Straightforward transition to lighting, displays, and beyond

Although the study is still fundamental research, its implications are promising. Flexible, transparent white-light films could serve as coatings for display panels, lightweight alternatives to current lighting solutions, or components of wearable devices. “Given the advantages of the materials — namely, their flexibility and transparency — such a transition is expected to be relatively straightforward,” Galindo says, contrasting this approach with most reported solid-state systems that come as powders or brittle fragments.

The researchers see their “non-dye-centric” strategy as broadly applicable wherever dyes are used. “Carefully modifying the polymer matrix — without significantly altering the embedded dye — is highly general and can be applied across a broad range of light-based technologies,” Galindo explains.
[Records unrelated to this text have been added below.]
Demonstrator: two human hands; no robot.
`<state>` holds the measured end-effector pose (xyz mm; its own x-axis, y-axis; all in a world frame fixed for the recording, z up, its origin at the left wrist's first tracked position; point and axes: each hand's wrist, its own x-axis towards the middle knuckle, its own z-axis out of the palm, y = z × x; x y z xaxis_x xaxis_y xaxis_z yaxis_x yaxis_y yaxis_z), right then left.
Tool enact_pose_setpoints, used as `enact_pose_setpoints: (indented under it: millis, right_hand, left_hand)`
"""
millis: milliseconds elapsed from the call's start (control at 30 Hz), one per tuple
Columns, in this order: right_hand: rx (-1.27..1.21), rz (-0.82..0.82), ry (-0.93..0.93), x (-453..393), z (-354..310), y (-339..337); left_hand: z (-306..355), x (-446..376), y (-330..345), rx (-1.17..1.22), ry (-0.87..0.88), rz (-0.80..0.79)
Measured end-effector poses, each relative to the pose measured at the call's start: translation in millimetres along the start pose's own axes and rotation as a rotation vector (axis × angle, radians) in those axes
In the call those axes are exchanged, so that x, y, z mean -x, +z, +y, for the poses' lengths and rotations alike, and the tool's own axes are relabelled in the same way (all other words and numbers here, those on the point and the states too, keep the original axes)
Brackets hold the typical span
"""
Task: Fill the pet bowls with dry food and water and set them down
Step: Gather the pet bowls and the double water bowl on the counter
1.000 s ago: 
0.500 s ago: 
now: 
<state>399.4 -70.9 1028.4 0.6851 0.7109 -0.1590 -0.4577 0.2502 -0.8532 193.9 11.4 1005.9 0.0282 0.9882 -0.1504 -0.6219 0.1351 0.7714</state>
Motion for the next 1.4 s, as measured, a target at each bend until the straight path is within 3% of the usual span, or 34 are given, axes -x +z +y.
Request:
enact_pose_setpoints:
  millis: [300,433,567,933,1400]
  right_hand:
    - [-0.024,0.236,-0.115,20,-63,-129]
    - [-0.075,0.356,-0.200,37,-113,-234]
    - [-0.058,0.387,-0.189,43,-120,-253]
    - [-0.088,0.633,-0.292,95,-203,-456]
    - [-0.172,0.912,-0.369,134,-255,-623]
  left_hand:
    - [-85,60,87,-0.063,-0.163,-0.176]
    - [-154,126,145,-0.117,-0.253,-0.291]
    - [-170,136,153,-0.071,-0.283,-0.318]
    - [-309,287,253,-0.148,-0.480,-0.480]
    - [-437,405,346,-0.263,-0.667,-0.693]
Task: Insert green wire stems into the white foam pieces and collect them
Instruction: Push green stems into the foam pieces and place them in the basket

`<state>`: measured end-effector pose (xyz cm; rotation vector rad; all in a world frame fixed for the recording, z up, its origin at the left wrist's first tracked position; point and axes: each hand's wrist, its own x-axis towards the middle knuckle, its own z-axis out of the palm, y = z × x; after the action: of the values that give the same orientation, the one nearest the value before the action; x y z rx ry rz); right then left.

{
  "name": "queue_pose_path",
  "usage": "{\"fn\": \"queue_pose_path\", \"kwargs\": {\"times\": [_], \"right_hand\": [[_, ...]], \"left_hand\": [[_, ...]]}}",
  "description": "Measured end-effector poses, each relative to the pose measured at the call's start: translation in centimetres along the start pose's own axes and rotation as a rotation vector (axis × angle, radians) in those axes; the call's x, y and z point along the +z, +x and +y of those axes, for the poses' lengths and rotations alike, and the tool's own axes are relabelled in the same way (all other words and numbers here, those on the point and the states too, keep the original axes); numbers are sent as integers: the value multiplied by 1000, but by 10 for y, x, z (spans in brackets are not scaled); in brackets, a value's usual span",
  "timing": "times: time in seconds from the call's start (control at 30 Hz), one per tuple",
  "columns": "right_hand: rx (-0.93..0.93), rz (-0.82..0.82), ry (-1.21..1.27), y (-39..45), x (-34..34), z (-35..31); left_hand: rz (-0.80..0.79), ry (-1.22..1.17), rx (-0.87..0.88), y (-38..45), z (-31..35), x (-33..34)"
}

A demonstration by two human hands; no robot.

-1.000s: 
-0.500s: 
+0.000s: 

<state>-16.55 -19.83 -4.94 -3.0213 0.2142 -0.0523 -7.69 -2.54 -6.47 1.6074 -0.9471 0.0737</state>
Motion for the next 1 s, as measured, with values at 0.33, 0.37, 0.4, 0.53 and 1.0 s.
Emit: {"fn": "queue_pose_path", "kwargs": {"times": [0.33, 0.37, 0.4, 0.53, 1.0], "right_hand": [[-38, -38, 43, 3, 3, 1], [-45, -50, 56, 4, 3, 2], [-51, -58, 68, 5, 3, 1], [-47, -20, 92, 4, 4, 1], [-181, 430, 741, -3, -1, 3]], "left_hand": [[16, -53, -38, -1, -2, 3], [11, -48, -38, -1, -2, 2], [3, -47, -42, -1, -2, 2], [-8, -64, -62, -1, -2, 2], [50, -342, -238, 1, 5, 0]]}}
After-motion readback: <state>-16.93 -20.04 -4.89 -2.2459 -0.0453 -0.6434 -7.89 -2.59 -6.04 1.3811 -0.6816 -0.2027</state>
His group is particularly interested in medical and sensing applications, including photodynamic therapy, antimicrobial and anticancer systems, and wearable biosensors. In these contexts, the dye is often fixed, so optimizing the surrounding polymer offers greater control over performance.

With a vast array of acrylic components to experiment with, this approach provides considerable flexibility. “This strategy offers considerable freedom in tuning the properties of the resulting material to meet specific functional requirements,” Galindo says. By demonstrating that the polymer environment can be as decisive as the dyes themselves, the study opens a new perspective in designing light-emitting films that are versatile, durable, and efficient.

Reference: Jean C. Neto et al., Organic, Transparent, and Flexible Films Exhibiting White-Light Emission via Polymer-Network Engineering: A Non-Dye-Centric Strategy, Advanced Optical Materials (2025). DOI: 10.1002/adom.202501380.